GÖTEBORG ALS HOLZEXPORTZENTRUM

 

Die schwedischen Wälder wurden zu Recht als „Schwedens grünes Gold“ bezeichnet. 60 % von Schweden besteht aus Wäldern. Dank der Erfindung des Dampfmotors und der Rahmensäge wurde die schwedische Sägewerkindustrie während der zweiten Hälfte des 19. Jahrhunderts industrialisiert. In den 1870er Jahren waren 40 % der gesamten schwedischen Exporte Holz, verglichen mit den heutigen 10 % der gesamten Forstindustrie, die zudem Zellstoff und Papier umfasst. Während dieser Zeit konnten Sägewerkbesitzer, auch bekannt als Holzbarone, große Profite durch intensive Holzfällung erzielen. Zu dieser Zeit war das Konzept der Wiederaufforstung unbekannt. Erst 1903 wurde das erste schwedische Forstwirtschaftsgesetz festgesetzt, was es zur Pflicht machte, gerodete Wälder neu zu bepflanzen.

 

Während der industriellen Revolution im 19. Jahrhundert in Westeuropa stieg die Nachfrage nach Schnittholz. 1849 wurden die für England vorteilhaften Zölle für kanadisches Holz abgeschafft, wodurch nordische Sägewerke konkurrenzfähiger wurden.

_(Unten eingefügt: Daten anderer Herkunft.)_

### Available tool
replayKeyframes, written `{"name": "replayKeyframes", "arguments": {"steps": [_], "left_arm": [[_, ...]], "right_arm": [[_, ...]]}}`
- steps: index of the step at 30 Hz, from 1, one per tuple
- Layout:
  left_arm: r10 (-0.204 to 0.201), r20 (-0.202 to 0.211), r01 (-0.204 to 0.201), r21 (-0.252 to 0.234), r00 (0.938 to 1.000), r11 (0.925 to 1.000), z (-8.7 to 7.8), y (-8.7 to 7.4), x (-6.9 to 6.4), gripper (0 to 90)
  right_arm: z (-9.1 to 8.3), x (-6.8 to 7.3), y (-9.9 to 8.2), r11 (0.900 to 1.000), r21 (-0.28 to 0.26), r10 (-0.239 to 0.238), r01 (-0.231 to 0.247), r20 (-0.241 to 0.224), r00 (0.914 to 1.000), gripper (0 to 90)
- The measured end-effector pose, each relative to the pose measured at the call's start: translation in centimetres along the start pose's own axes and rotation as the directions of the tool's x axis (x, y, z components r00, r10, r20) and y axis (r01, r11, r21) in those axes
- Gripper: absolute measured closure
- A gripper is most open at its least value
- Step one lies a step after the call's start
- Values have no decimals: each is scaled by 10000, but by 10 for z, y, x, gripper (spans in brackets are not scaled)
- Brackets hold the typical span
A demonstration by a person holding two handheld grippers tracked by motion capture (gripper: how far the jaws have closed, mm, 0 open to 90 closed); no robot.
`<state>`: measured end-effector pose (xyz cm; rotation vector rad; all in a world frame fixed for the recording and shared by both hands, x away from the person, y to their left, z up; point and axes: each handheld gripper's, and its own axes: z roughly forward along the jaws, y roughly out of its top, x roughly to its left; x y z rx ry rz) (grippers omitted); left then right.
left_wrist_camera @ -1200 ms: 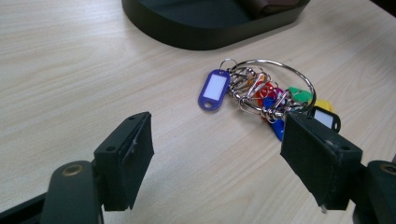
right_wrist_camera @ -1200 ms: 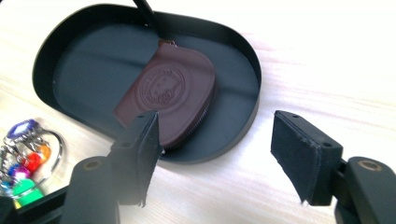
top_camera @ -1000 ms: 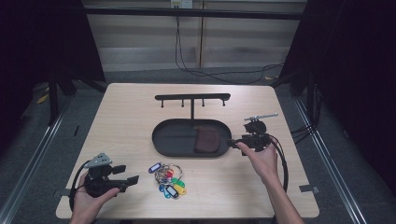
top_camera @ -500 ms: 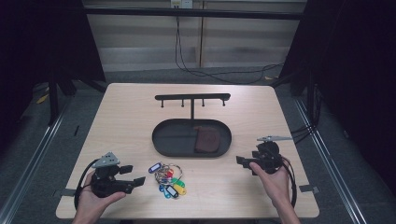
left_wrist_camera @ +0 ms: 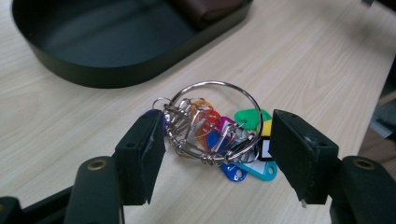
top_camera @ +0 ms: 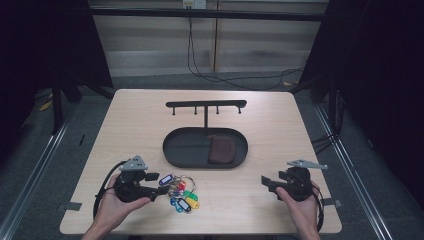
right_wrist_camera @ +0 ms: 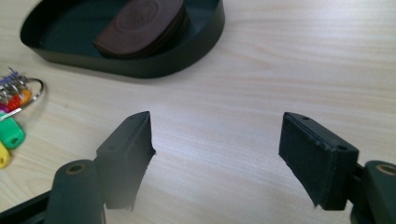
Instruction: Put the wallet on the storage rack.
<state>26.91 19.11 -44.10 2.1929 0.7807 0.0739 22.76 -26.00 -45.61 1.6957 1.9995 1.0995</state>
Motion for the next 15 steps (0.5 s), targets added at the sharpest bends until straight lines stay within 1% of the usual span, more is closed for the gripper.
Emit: {"name": "replayKeyframes", "arguments": {"steps": [1,2,3,4,5,6,7,8,10,11,12,13,14,15], "left_arm": [[160,46,-160,90,9999,9998,3,2,-2,430],[308,183,-312,218,9994,9993,5,5,-4,430],[412,284,-422,334,9987,9986,7,8,-7,479],[527,334,-542,475,9981,9974,9,12,-9,479],[676,418,-700,604,9968,9957,11,15,-12,527],[949,390,-978,813,9947,9919,14,20,-15,527],[1175,392,-1210,1062,9923,9870,16,23,-19,539],[1302,451,-1350,1297,9905,9823,19,27,-22,546],[1368,630,-1461,1827,9886,9722,25,34,-25,552],[1554,687,-1666,2126,9855,9628,27,36,-26,563],[1589,853,-1747,2334,9836,9565,30,39,-26,575],[1660,842,-1823,2533,9825,9501,31,42,-26,583],[1680,833,-1843,2649,9823,9465,33,44,-27,583],[1680,818,-1844,2793,9824,9423,35,46,-27,604]], "right_arm": [[-1,-1,0,10000,-57,-40,40,4,10000,255],[-1,-1,0,10000,-57,-40,40,4,10000,255],[0,-1,0,10000,30,-28,28,5,10000,254],[0,-1,0,10000,30,-28,28,5,10000,254],[1,-1,-1,10000,64,-4,4,-10,10000,254],[1,-1,-1,10000,64,-4,4,-10,10000,254],[2,-1,-1,10000,83,-47,47,2,10000,254],[3,-1,-1,9999,89,-92,92,11,10000,254],[3,0,-1,9997,160,-188,187,58,9998,255],[3,0,-1,9996,182,-206,205,55,9998,255],[4,0,-1,9995,225,-223,222,71,9997,256],[4,0,-1,9995,217,-225,223,62,9997,257],[4,0,-1,9995,217,-225,223,62,9997,257],[4,-1,-1,9995,250,-195,192,84,9998,260]]}}
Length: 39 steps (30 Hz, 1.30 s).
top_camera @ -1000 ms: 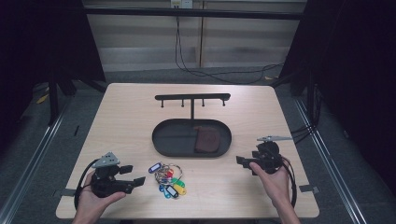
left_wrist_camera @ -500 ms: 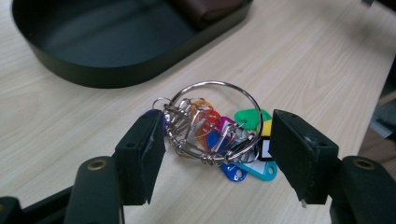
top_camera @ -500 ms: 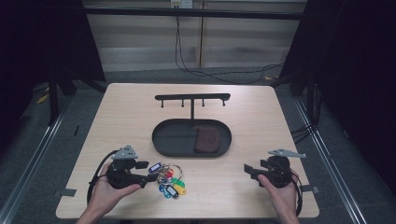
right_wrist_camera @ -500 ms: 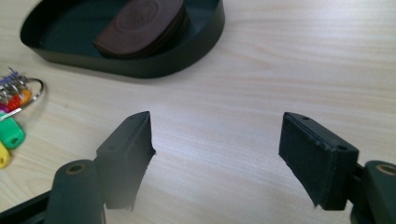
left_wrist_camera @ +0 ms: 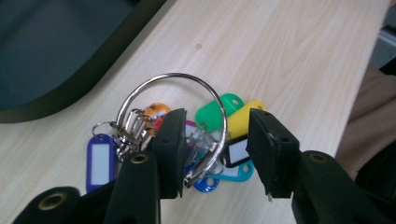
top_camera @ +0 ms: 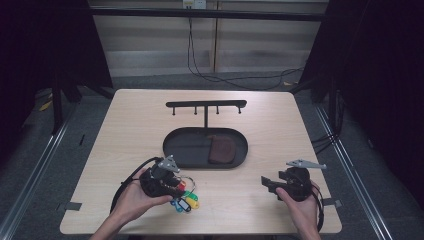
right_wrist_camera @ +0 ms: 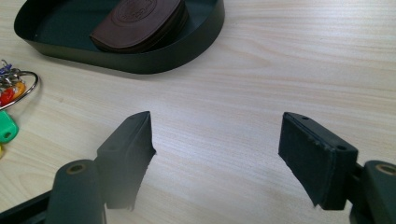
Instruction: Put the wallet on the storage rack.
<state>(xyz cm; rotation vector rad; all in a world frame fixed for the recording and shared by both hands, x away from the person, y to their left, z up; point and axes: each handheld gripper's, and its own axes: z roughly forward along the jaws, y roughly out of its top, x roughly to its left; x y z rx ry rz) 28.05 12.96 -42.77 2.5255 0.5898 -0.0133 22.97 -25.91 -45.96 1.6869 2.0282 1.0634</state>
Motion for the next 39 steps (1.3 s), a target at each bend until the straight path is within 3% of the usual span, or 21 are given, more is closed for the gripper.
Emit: {"name": "replayKeyframes", "arguments": {"steps": [4,7,10,14,17,25,29,30,32,39], "left_arm": [[188,344,-221,992,9992,9948,8,11,-1,708],[155,461,-215,1325,9988,9910,12,15,-2,754],[127,518,-240,2247,9986,9741,21,21,-3,760],[259,470,-368,2486,9986,9679,28,29,-6,778],[213,271,-276,2611,9994,9649,32,33,-8,844],[182,260,-262,3509,9995,9361,48,37,-7,825],[100,107,-131,3595,9999,9330,52,39,-8,841],[165,123,-199,3732,9998,9276,52,40,-8,851],[113,84,-137,3761,9999,9265,53,41,-8,856],[-248,475,39,3978,9986,9175,56,43,-3,856]], "right_arm": [[2,-1,0,9999,103,-11,11,-1,10000,281],[0,-1,0,10000,-37,16,-16,-2,10000,283],[0,-1,1,10000,-60,37,-36,20,10000,283],[0,-1,0,9999,-90,71,-71,42,10000,288],[-1,-2,1,9997,-228,89,-87,94,9999,291],[-3,-4,1,9992,-370,157,-150,176,9997,294],[-3,-4,1,9994,-323,136,-130,171,9998,294],[-2,-4,1,9994,-323,130,-124,196,9997,295],[-2,-4,1,9994,-313,148,-142,189,9997,295],[-2,-7,0,9988,-360,321,-320,32,9995,295]]}}
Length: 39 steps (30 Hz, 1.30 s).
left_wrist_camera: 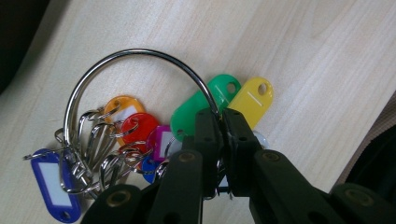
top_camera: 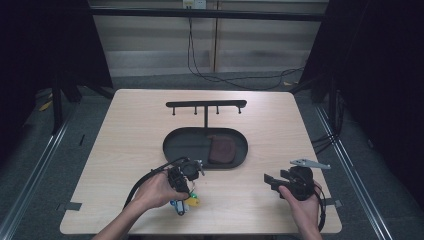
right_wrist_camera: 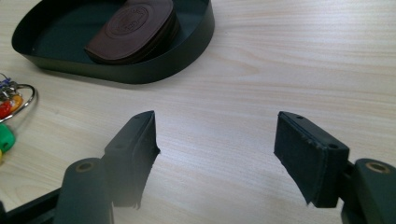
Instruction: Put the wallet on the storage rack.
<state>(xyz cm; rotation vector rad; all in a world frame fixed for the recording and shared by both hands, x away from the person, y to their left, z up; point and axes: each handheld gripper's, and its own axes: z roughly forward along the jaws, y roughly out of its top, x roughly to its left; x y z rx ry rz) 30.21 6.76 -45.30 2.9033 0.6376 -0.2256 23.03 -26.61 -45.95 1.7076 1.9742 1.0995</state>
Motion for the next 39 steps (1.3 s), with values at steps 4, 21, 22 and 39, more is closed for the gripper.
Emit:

Im gleichen Jahr nahmen die ersten mit Dampf betriebenen Sägen ihre Arbeit in Tunadal auf. Die Stämme konnten nun per Floß zur Küste transportiert werden, wo sie gesägt wurden, um auf diese Weise eine bessere Qualität als geflößtes Schnittholz zu erzielen.

 

Zu Beginn des 19. Jahrhunderts wurden viele bewaldete Regionen in Bauernhöfe zusammen mit der Privatisierung von Gemeineigentum umgewandelt. Die Sägewerke kauften die Abholzrechte von den Bauern und gegen Ende des Jahrhunderts begannen die Firmen das bewaldete Land selbst zu kaufen.

 

Während des 19. Jahrhunderts war James Dickson & Co. eines der bekanntesten Handelshäuser in Göteborg. Das Unternehmen wurde 1816 durch den schottischen Einwanderer James Dickson (1784–1855) gegründet, der später ein wichtiger Mitspieler in der Forstindustrie wurde. Vor seiner Ankunft in Göteborg im Jahre 1809 unterhielt James Dickson ein Handelsgeschäft in Schottland, das sich hauptsächlich auf Holzimporte aus Norwegen konzentrierte. In Göteborg spekulierte Dickson auf Holzexporte nach Großbritannien. 1820 übernahm er eine Firma in Värmland, die sein erstes Sägewerk wurde. Anschließend konzentrierte er seine Erwerbungen in der Region um die schwedischen Flüsse Ljungan, Umeälv und Ljusnan herum. Diese Firma dominierte später die schwedischen Holzexporte. Eine Säge im Dorf Baggböle wurde zum Ursprung des schwedischen Ausdrucks „baggböleri“, was bedeutet, die Holzfäller-Rechte oder Waldbesitzansprüche von ihren rechtmäßigen Besitzern mittels Alkohol zu übereignen. Später wurde dieser Begriff ein Ausdruck für zwielichtige Geschäfte im Allgemeinen. Der Ursprung dieses Ausdrucks geht jedoch auf das illegale Fällen von Staatswäldern zurück.

 

Ein Hauptteil der Waldproduktexporte ging durch Göteborg, wo viele Handelshäuser zum Zweck des Holzhandels gegründet wurden. Die meisten Holzexporte stammen aus schwedischen Sägewerken, während das Papier- und Zellstoffgeschäft von ausländischen Herstellern stammt. Dies führte dazu, dass Göteborg einer der größten internationalen Handelsplätze für Forstprodukte geworden ist.